Let’s get real. I’ll go back to that report from France, where half of the intensive care beds were occupied by people under 30.

Still, there’s much more in this generational divide that’s simply festering. We ignore it at our own peril. What’s your take?

A new kind of doctor’s house call

When I was a rug rat, family physicians would still visit patients in their homes. The docs even carried little black bags, as I remember, along with a different demeanor than we see today.

And then all of that became history. The front-line medical personnel even became referred to as primary caregivers or physician assistants or nurse practitioners rather than docs.

The Covid-19 outbreak, though, has it returning with a twist. The medico in question, even a specialist, is now calling some patients at home. Yup, on the phone. Voice, not texting. I’d say dialing them up, except nobody has a dial phone anymore.

And that’s what’s happening with my latest cardiologist checkup.

OK, I did have the echocardiogram at the hospital lab, so he has those results to work with. I’m wondering if he’s going to want my latest weight and blood pressure readings. I do have the home kit for that. There will be no listening to my breathing and other internal sounds.

Well, I’m also told of psychotherapists who are conducting their sessions over the phone, though I have trouble imagining that going very deep. Dunno. There are just certain things that come up in face-to-face interactions that don’t happen by telephone.

Now for the real estate hit

A few months back, I was reading an analysis by one business columnist who argued that in the upcoming recession, which at the time looked about a year away, real estate prices would be little impacted.

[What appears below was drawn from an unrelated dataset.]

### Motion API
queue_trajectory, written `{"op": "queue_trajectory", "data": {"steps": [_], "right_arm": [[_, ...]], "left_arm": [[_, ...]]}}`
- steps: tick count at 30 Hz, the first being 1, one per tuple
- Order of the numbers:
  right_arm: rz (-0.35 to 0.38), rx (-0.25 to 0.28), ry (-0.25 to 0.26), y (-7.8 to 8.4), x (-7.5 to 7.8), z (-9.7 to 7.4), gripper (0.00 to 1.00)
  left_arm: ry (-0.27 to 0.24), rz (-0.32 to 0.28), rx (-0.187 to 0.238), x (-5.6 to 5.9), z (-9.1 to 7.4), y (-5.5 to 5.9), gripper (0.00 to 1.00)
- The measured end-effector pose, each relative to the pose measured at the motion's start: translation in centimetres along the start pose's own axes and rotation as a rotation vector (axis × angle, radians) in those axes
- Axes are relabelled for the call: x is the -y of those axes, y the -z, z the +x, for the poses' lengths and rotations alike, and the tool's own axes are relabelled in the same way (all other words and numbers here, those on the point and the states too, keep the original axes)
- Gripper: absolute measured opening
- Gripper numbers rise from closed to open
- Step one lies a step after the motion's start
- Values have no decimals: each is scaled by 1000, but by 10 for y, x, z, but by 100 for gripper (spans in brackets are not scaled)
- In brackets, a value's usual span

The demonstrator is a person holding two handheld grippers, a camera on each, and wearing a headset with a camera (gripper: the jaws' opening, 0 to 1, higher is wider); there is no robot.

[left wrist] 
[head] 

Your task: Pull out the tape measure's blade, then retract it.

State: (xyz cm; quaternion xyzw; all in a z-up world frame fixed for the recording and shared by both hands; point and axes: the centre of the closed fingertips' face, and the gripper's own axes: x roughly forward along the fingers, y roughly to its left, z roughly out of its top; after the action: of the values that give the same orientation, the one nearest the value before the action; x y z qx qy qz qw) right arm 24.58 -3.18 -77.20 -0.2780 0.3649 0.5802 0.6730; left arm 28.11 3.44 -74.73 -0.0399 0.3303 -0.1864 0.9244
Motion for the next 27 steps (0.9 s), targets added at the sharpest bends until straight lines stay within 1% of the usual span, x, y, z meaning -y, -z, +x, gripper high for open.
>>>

Hah! Despite his numbers and the curves on his charts, I thought he was badly mistaken. I felt – and still do – that he was leaving an important factor out of his calculations. So much of what I saw in the 1990 real estate collapse was a consequence of households where one of the two working adults had been laid off. With housing prices as high as they were, one income was dedicated solely for the mortgage payment while the other was left to cover the remaining living expenses. Nonexistent savings weren’t going to be part of that calculus.

An old rule-of-thumb was that the purchase price of the home should be no more than 2½ times the annual household income Looking around here, I’ve been puzzled that anyone can afford a home at all, especially considering the declining wages we’ve been seeing across the board or the difficulty of younger workers trying to land full-time jobs with benefits.

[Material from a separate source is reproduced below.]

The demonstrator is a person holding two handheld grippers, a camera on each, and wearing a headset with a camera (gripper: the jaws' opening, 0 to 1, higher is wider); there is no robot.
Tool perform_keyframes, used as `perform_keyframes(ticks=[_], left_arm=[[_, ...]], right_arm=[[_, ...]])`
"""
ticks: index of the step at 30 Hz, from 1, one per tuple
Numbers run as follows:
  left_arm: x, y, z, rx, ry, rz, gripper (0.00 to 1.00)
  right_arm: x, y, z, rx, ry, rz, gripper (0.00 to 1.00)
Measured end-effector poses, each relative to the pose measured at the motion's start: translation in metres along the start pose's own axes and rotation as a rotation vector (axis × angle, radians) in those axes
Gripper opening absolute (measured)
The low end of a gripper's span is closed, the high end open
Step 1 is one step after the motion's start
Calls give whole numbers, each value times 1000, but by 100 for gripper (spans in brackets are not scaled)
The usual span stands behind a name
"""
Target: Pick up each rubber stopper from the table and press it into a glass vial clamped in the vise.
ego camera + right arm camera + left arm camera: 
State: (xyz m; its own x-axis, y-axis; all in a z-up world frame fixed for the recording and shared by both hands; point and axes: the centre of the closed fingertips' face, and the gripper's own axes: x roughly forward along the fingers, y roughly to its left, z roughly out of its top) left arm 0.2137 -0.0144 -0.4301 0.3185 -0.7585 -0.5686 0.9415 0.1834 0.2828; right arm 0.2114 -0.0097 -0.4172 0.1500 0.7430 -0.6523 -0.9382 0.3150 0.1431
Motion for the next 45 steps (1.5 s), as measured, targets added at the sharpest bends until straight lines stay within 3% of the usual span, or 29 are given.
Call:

Quite simply, we couldn’t afford to buy our own house if we were in the market again. And many of the people we talk to admit the same thing, nodding their heads in sad agreement.

As for single-adult households? The odds are even worse.

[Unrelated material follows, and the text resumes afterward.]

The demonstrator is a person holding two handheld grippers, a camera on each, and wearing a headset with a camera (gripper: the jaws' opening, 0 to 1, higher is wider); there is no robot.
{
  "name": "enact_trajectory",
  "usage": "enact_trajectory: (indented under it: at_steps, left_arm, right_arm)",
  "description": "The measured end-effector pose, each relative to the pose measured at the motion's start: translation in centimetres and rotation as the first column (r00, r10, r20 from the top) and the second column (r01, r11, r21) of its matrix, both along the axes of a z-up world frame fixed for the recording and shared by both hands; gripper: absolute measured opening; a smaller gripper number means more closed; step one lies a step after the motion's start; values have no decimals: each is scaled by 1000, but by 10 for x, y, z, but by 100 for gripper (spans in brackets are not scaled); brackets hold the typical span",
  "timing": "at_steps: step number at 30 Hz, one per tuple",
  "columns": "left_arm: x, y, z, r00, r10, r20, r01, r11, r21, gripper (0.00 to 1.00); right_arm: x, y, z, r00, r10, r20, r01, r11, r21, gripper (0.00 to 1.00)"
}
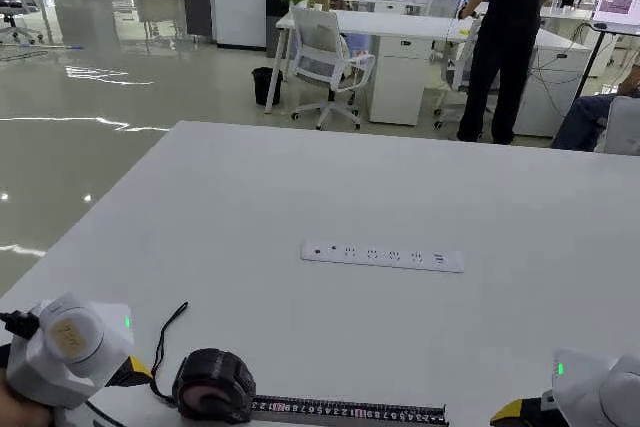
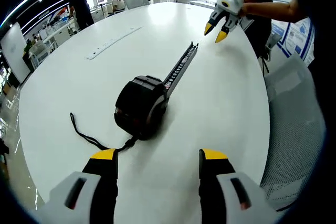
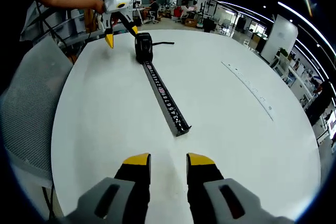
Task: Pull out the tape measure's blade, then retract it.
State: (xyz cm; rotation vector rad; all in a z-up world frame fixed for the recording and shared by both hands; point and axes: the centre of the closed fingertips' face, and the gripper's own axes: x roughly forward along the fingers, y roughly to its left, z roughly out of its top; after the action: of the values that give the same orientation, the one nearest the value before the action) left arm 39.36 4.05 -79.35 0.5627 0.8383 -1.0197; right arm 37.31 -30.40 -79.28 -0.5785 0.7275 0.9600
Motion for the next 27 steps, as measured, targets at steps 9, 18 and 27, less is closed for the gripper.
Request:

Flash to the present, with its record layoffs already. History sometimes does repeat itself.

~*~

In the past week, two stories have pushed the developing Covid-19 situation along these lines.

One noted that real estate transactions have essentially gone dormant. Nobody’s out looking to buy and move up, forget an open house, and sellers are reluctant to have strangers traipsing through their dwelling and touching their stuff. We’re all more or less hunkered down.

And now we’re hearing dire warnings that the mortgage industry is on the verge of collapse or meltdown as homeowners (and presumably many businesses as well) are already falling behind in their payments.

Let’s see how the stock market reacts when it wakes up to these turns.

There’s a lot more to the economy than Wall Street, for sure.

~*~

By the way, the U.S. is now the epicenter of the pandemic, and the numbers are just beginning to soar. Nate Silver, the statistics guru at FiveThirtyEight, reports that the cases and fatalities are rising faster in the Trump-leaning red states than in the blue states, where more of the testing has occurred. Within a month, he says, the per capital rate of new coronavirus cases in Trump country should outstrip those in the rest of the nation.

Let’s see what that does to public discourse and opinion.